Legend. Distribution of MIS utilization in surgeons who performed any MIS (109 surgeons).

Age and Race Disparities Adjusted for Surgeon MIS Utilization

Consistent with previous results, we found that black patients (OR 0.72, 95% CI 0.56 – 0.99, p=0.030) and patients aged 65 and older (OR 0.67, 95% CI 0.52 – 0.87, p=0.002) were less likely than white patients and patients aged 44 and younger to receive MIS repair on regression analysis controlling for clinical factors. However, when the model controlled for surgeon MIS utilization, the association between race and MIS receipt was no longer seen (OR 0.94, 95% CI 0.61 – 1.46, p=0.788) (Table 2). However, the decreased association of receiving MIS with older age remained (OR 0.41, 95% CI 0.28 – 0.61, p<0.001).

Table 2.

Hierarchical logistic regression model of the likelihood of receiving MIS hernia repair based on patient factors and surgeon MIS utilization.

Odds Ratio of
Receiving MIS
Repair
P-value 95% Confidence Interval
Age (ref group: <=44)
  45-64 0.92 0.53 0.70 1.21
  >=65 0.41 <0.001 0.28 0.61
Race (ref group: White)
  Black 0.94 0.79 0.61 1.46
% MIS utilization (ref group: 0-10%
  11-20% 18.85 <0.001 11.31 31.43
  21-30% 34.87 <0.001 20.11 60.46
  31-40% 64.56 <0.001 38.88 107.21
  41-50% 91.72 <0.001 57.05 147.46
  51-61% 163.61 <0.001 101.22 264.46
  61-70% 243.28 <0.001 147.64 400.86
  71-80% 362.77 <0.001 189.08 696.04
  81-90% 833.13 <0.001 475.03 1461.16
  91-100% 3475.71 <0.001 1746.17 6918.31
ASA Class 3-4 0.53 <0.001 0.40 0.69
COPD 0.61 0.05 0.37 0.99

Surgeon % MIS utilization (as a continuous variable) was predictive of the likelihood of a patient receiving MIS. For every 10% increase in a surgeon’s MIS utilization, a patient’s likelihood of receiving MIS increased by 8% (95% CI 6.6% – 9.4%, p<0.001). Patients with ASA class 3 or 4 had lower rate of MIS repair compared to patients with lower ASA class (OR 0.53, 95% CI 0.40 – 0.69, p<0.001). Patients with COPD also had lower likelihood of receiving MIS (OR 0.61, 95% CI 0.37 – 0.99, p=0.045). There were no differences on multivariate analysis in MIS utilization with respect to gender, geographic region, obesity, or tobacco use.

Discussion

In this population-based study, we examined the relationship between patient demographics and surgeon practice to characterize disparities in receiving MIS inguinal hernia repair. The race disparity in MIS repair was no longer seen when controlling for surgeon MIS utilization. In other words, this difference in MIS receipt in black patients was mediated by between, rather than within-surgeon differences in MIS utilization. Surgeons likely do not offer MIS repair differently to black patients versus white patients; instead, the observed disparity may be related to access to surgeons who perform MIS. This finding is similar to a population-based study of mortality after emergency general surgery procedures, which found that higher mortality in black patients was related to decreased access to hospitals with good outcomes. [21] In contrast, older patients were still less likely than younger patients to receive MIS repair even after adjusting for surgeon MIS utilization, meaning that older patients who accessed high-MIS surgeons still experienced bias based on their age.
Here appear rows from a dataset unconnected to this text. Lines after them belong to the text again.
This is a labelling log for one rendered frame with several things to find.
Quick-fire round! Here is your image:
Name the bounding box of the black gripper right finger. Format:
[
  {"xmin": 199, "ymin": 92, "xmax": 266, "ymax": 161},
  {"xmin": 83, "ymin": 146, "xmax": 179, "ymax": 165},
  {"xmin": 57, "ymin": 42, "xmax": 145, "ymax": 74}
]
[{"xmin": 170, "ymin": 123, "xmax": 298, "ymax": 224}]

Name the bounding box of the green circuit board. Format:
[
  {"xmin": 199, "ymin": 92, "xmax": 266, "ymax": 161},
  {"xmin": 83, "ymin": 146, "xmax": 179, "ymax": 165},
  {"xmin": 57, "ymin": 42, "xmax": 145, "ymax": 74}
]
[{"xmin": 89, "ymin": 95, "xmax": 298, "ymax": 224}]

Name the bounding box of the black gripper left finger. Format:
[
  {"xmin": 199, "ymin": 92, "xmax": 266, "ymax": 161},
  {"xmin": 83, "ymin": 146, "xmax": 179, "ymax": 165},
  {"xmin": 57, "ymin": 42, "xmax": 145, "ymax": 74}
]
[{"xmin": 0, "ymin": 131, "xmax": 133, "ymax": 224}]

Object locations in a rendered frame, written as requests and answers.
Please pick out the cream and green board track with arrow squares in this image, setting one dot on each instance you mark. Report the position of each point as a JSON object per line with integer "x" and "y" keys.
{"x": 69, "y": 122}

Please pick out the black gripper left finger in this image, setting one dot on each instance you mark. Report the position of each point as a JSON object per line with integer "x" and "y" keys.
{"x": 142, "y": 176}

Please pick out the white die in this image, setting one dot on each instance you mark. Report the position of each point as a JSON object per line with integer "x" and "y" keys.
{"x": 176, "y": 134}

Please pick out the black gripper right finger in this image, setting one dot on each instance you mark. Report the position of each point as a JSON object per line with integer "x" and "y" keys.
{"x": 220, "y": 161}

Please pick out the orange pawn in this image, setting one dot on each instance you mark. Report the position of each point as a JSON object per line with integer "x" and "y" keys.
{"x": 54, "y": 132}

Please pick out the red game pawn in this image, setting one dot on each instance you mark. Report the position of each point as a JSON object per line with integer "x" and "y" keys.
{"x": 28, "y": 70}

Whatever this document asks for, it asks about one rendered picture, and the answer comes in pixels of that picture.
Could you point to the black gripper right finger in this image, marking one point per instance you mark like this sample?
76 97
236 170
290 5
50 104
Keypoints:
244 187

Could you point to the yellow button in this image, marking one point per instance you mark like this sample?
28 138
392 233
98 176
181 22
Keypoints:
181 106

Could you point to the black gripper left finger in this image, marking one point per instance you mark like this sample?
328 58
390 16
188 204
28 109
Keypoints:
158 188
These findings indicate that surgeon bias, in addition to clinical indication, may play an important role in age disparity in MIS repair, especially as our study adjusted for comorbid conditions that could approximate frailty, including ASA class and functional status. Even surgeons who frequently use MIS may be more conservative based on a perception of an older patient’s overall frailty, and may offer open repair or regional anesthesia to patients thought to be at higher anesthetic or urinary retention risk.[22] However, a healthy older patient may stand to benefit greatly from the decreased postoperative pain and quicker return to activities after an MIS repair. Additionally, previous studies demonstrate that octogenarians have equivalent clinical outcomes after MIS repair compared to younger patients, and these may reassure surgeons debating whether to offer MIS repair to older patients.[23-25] Surgeon-facing interventions, such as education or implicit bias awareness training, or efforts to educate patients to discuss surgical options with their surgeons, may help increase MIS use for older patients who are good candidates.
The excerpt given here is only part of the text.